We named our Foundation in honor of Broos (1821-1880) a 19th century Surinamese freedom fighter, who spent his life opposing oppression.

He was the leader of the Bakabusi Suma or ‘Brooskampers’, a group of Maroons who settled in the town of Rorac around the abolition of slavery in 1863. A true anti-slavery hero.

The Bakabusi Suma lived in the forest far away from the plantations from which they had previously fled. Their habitat, also called Kaaimangrasi, was barely accessible to armed settlers looking for them. The first Maroons lived here as early as 1740.

They often fought against the white settlers and plantation owners. In 1760, a hundred years before the abolition of slavery, the Ndyuka had already concluded a peace treaty with the colonial government and were therefore free and independent.

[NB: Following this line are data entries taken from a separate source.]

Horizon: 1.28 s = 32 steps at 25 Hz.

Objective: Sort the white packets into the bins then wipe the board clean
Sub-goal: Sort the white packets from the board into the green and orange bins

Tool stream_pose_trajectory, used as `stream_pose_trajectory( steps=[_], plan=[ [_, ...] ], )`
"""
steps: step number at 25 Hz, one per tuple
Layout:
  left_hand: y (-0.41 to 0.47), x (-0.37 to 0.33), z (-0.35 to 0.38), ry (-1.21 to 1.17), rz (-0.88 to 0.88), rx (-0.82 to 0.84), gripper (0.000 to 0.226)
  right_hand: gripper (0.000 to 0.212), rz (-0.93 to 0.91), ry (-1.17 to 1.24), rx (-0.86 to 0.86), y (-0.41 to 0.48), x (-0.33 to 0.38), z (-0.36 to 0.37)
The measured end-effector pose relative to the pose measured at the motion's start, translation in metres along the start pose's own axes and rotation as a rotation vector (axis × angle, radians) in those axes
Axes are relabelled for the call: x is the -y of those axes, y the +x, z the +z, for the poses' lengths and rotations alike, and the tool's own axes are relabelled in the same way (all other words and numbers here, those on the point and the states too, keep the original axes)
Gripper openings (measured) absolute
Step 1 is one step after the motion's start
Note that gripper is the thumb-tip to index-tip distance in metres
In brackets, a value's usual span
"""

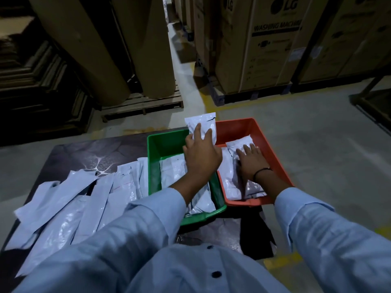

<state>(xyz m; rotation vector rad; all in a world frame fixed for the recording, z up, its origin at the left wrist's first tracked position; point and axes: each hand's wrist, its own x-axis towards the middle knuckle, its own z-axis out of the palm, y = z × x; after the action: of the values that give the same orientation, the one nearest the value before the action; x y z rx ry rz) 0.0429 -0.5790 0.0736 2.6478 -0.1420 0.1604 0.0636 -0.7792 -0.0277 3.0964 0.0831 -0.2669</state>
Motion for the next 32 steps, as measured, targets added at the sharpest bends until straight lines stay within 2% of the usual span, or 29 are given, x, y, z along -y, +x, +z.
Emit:
stream_pose_trajectory(
  steps=[4, 6, 9, 12, 16, 19, 21, 25, 32],
  plan=[
    [0.012, -0.053, 0.027, -0.004, 0.005, 0.041, 0.06, 0.057, 0.04, 0.221, -0.305, 0.0, -0.018, -0.034],
    [0.014, -0.073, 0.048, 0.025, 0.005, 0.1, 0.057, 0.055, 0.082, 0.25, -0.393, -0.002, -0.032, -0.047],
    [0.012, -0.082, 0.077, 0.131, -0.012, 0.171, 0.054, 0.06, 0.11, 0.275, -0.424, -0.01, -0.046, -0.055],
    [0.005, -0.068, 0.1, 0.179, -0.067, 0.308, 0.062, 0.061, 0.134, 0.307, -0.429, -0.019, -0.05, -0.057],
    [-0.011, -0.049, 0.119, 0.307, 0.004, 0.48, 0.074, 0.056, 0.09, 0.238, -0.368, -0.024, -0.048, -0.042],
    [-0.006, -0.045, 0.113, 0.391, 0.072, 0.439, 0.07, 0.058, 0.066, 0.206, -0.305, -0.025, -0.043, -0.032],
    [-0.001, -0.046, 0.101, 0.403, 0.149, 0.375, 0.059, 0.057, 0.066, 0.212, -0.287, -0.024, -0.036, -0.034],
    [0.009, -0.044, 0.069, 0.399, 0.309, 0.209, 0.05, 0.057, 0.028, 0.219, -0.325, -0.018, -0.018, -0.049],
    [0.026, 0.018, -0.006, 0.403, 0.205, 0.047, 0.056, 0.062, -0.073, 0.226, -0.4, 0.004, 0.045, -0.085]
  ],
)
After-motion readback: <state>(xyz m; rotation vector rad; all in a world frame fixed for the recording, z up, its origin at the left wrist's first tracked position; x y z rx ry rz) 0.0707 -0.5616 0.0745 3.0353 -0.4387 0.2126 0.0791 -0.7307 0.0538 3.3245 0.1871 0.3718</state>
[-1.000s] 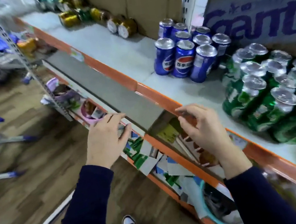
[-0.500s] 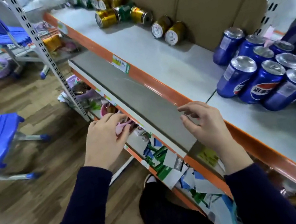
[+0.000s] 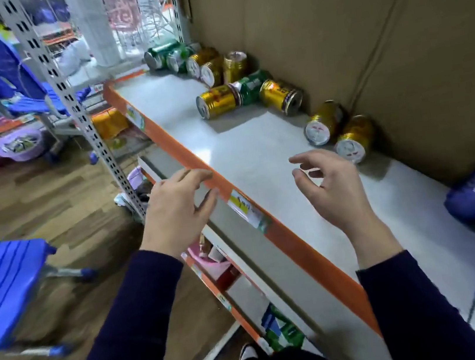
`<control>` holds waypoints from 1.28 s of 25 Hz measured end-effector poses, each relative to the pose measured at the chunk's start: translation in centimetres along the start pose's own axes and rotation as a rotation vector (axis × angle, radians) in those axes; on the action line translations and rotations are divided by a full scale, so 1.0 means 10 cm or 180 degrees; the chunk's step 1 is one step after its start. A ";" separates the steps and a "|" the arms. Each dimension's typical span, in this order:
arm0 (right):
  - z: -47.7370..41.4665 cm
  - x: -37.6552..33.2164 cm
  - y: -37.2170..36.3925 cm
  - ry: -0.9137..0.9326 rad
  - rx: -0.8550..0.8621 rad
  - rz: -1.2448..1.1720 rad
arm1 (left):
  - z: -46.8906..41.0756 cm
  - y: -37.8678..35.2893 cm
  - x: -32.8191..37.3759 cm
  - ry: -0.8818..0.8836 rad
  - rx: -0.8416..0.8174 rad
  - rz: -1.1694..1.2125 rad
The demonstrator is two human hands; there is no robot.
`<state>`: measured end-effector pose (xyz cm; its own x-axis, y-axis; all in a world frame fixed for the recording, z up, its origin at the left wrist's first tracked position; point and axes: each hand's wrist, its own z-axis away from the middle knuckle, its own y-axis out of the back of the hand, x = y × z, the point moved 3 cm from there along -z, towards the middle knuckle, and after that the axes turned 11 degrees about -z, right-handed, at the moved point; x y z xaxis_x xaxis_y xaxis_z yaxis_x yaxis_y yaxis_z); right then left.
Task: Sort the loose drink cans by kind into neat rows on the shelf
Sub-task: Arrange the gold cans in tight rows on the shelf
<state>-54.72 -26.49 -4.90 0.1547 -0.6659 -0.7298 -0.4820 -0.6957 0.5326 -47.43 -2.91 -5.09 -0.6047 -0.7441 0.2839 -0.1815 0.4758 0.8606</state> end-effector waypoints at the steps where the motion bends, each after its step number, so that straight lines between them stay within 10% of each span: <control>1: -0.14 0.02 -0.05 -0.0026 -0.0010 -0.0011 | -0.10 -0.02 -0.09 0.0032 -0.0014 0.0000; 13: -2.00 0.24 -0.96 -0.0276 0.0372 0.0240 | -1.78 -0.57 -1.40 0.0001 -0.0010 0.0445; 23: -3.27 0.69 -1.64 -0.1945 0.0627 0.1162 | -3.50 -0.98 -2.40 -0.1005 -0.0241 0.0273; 32: -3.27 0.62 -1.84 -0.2113 0.1171 0.1020 | -4.49 -1.39 -2.91 -0.0431 -0.0677 -0.0575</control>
<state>-16.71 -26.60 -5.22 -0.5247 -0.4392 -0.7293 -0.6858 -0.2895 0.6678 7.53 -8.94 -6.35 -0.6778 -0.7317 0.0716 -0.1378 0.2221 0.9653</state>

The camp of Broos and his younger brother Kaliko (born in 1835) was located in the extensive swamps at the upper reaches of the Surnaukreek, a tributary of the Suriname River. Just before the abolition of slavery, the Brooskampers resisted a last attempt by the government to force them to return to the plantations. This with the aim of making the former slave owners eligible for the state compensation per slave. However, the patrol members failed in their intent and retreated to the Rac à Rac plantation. Captain Broos thus became a well-known Surinamese independence fighter.

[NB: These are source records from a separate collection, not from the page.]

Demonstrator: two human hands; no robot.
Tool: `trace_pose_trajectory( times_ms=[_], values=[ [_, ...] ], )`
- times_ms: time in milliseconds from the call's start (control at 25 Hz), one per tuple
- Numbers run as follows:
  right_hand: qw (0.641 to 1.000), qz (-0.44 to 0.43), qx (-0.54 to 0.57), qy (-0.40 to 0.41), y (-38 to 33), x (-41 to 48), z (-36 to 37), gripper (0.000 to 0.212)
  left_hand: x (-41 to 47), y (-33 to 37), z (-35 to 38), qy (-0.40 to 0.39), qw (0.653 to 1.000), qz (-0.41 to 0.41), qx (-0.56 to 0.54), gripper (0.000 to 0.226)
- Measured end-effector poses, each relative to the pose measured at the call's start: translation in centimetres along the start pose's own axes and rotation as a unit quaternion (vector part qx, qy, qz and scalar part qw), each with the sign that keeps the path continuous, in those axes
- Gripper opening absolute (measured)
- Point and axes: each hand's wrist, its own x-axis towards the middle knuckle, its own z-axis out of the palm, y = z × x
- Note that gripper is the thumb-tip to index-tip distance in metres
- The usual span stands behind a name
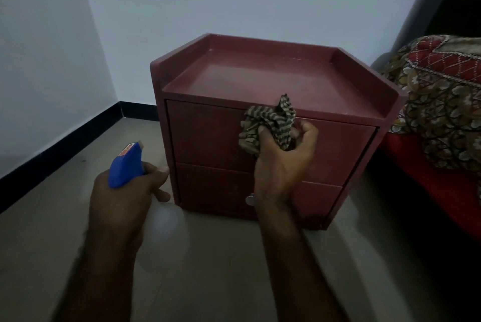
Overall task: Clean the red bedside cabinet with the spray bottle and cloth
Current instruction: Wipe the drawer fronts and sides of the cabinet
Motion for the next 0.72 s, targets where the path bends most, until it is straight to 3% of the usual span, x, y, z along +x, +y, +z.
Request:
trace_pose_trajectory(
  times_ms=[160, 360, 520, 720],
  values=[
    [0.994, -0.091, -0.053, -0.004, 0.8, -0.6, 1.5, 0.046, 0.8, -1.3, -0.8, 0.017, 1.000, 0.002, -0.002, 0.016],
    [0.978, -0.173, -0.106, -0.048, 1.9, -1.1, 2.7, 0.047, 0.8, -0.9, -0.8, 0.022, 1.000, -0.001, 0.014, 0.043],
    [0.965, -0.194, -0.137, -0.113, 2.6, -2.9, 4.2, 0.055, 1.7, -1.8, -1.4, 0.043, 0.999, 0.000, 0.026, 0.013],
    [0.951, -0.192, -0.152, -0.191, 3.2, -4.0, 6.0, 0.062, 2.8, -2.0, -2.7, 0.049, 0.997, 0.014, 0.054, 0.012]
  ],
)
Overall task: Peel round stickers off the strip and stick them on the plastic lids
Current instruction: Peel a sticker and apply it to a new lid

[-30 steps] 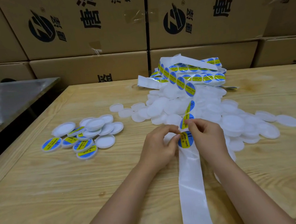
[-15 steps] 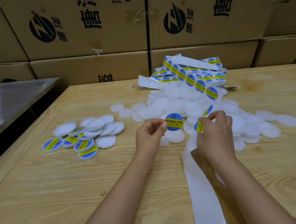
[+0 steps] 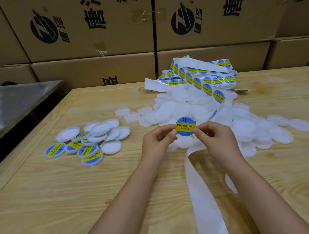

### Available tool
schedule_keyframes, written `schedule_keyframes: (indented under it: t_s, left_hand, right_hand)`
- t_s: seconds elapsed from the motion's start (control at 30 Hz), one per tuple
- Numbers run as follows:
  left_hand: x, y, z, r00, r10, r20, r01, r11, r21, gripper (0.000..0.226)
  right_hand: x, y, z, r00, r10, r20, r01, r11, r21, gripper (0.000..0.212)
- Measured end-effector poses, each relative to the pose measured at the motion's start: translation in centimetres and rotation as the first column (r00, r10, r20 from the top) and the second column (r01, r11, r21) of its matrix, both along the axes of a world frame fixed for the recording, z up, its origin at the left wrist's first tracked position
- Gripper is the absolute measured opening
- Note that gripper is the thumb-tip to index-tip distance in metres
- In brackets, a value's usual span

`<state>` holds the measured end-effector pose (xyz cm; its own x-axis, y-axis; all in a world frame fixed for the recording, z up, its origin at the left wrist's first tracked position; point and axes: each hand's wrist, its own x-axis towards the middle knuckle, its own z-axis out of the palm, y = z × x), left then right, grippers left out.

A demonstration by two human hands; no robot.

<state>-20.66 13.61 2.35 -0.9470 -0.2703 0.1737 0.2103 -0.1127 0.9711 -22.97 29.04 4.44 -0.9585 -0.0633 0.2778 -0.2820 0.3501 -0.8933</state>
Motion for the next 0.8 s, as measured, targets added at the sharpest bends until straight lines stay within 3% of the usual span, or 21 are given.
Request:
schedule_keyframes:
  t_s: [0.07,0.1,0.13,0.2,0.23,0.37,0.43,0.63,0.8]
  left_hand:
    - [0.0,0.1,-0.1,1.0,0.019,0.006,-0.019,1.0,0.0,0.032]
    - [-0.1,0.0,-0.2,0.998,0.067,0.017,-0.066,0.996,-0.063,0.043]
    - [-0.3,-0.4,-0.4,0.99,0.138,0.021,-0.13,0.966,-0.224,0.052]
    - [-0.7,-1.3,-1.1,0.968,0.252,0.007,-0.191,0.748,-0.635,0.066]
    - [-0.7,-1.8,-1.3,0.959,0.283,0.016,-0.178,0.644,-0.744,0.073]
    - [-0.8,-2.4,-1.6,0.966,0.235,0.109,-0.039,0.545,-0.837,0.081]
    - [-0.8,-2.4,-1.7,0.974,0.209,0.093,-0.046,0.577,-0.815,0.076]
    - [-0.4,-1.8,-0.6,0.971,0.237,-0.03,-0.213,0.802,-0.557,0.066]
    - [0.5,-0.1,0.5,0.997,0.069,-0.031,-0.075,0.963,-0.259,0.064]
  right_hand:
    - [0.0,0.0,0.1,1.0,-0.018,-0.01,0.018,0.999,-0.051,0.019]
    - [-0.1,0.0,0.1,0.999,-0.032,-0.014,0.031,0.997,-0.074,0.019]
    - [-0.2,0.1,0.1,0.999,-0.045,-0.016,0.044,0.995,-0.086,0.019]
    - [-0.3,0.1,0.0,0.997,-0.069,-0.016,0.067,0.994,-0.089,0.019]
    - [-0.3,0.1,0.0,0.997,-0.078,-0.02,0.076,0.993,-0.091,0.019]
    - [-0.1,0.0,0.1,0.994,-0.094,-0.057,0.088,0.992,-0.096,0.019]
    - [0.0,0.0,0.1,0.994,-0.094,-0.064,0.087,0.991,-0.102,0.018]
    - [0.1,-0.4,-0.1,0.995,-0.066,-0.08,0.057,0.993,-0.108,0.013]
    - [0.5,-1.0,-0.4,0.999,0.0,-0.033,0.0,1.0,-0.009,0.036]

Broos is the only Surinamese freedom fighter who has been photographed (or at least preserved). The black-and-white photo probably dates from 1862 when Broos was in Paramaribo to conclude a peace agreement with Governor-General Van Lansberge. It is then that he received the title of Kapten from the government and was officially assigned to Rorac, a long-abandoned sugar plantation.

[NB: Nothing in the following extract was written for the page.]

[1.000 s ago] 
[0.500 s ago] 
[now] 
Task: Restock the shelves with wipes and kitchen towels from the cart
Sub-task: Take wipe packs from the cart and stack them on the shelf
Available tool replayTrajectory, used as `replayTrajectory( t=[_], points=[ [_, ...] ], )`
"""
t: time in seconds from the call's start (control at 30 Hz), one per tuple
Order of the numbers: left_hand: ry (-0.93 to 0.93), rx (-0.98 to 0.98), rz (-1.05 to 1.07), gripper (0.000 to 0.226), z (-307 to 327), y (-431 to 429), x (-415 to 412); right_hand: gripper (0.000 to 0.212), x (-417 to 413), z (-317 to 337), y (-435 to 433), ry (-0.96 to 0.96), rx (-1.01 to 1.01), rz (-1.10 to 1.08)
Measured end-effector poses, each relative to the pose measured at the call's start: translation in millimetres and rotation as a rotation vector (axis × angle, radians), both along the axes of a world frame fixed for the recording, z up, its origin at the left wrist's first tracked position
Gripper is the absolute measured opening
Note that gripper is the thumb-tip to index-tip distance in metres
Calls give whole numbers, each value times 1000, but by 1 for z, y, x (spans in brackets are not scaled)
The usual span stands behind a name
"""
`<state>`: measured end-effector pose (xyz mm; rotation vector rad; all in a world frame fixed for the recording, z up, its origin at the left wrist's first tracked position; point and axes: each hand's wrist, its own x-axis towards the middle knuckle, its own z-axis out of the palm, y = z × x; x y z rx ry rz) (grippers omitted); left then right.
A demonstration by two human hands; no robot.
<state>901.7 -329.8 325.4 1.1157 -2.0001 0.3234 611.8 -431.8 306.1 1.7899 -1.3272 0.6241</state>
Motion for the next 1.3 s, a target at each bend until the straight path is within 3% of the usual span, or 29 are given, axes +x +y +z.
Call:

After the emancipation of 1 July 1863, the Brooskampers settled permanently in Rorac. Among them are Broos’ brother Kaliko, his sister Mandrijntje, his mother Ma Uwa and his grandmother Ma Amba, who was still born in Africa, in Ghana. Three families emerged from Broos’ camp, of which Babel and Landveld are the largest. However, the Deekman family contains the most direct descendants.